START Provided entries

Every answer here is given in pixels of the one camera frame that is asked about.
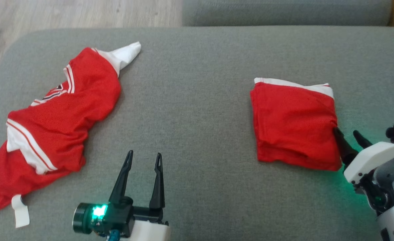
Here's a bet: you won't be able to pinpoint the red shorts with white band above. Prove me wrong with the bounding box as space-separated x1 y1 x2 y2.
250 78 343 172

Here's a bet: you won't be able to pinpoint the grey fabric sofa seat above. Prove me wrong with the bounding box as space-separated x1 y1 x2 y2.
0 26 394 241

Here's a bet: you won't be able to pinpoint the grey sofa cushion block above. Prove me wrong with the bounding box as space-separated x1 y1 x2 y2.
182 0 394 27

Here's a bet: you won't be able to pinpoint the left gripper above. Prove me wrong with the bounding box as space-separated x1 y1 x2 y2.
72 150 171 241

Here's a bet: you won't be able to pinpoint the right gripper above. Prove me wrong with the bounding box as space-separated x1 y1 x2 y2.
333 128 394 185

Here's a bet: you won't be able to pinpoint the red white sports jersey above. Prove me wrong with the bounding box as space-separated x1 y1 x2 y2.
0 41 142 229

END Provided entries

Transcribe the listing exactly, skipping pictures.

Every answer here is given in pixels of the one camera frame that is asked about.
Here's a bet: you won't be able to pinpoint the red shorts with white band above. Prove me wrong with the bounding box as space-separated x1 y1 x2 y2.
250 78 343 172

Here's a bet: you won't be able to pinpoint the grey fabric sofa seat above. Prove me wrong with the bounding box as space-separated x1 y1 x2 y2.
0 26 394 241

Here's a bet: you won't be able to pinpoint the grey sofa cushion block above. Prove me wrong with the bounding box as space-separated x1 y1 x2 y2.
182 0 394 27

Here's a bet: you won't be able to pinpoint the left gripper above. Prove me wrong with the bounding box as space-separated x1 y1 x2 y2.
72 150 171 241

Here's a bet: you won't be able to pinpoint the right gripper above. Prove me wrong with the bounding box as space-separated x1 y1 x2 y2.
333 128 394 185

Here's a bet: you won't be able to pinpoint the red white sports jersey above. Prove me wrong with the bounding box as space-separated x1 y1 x2 y2.
0 41 142 229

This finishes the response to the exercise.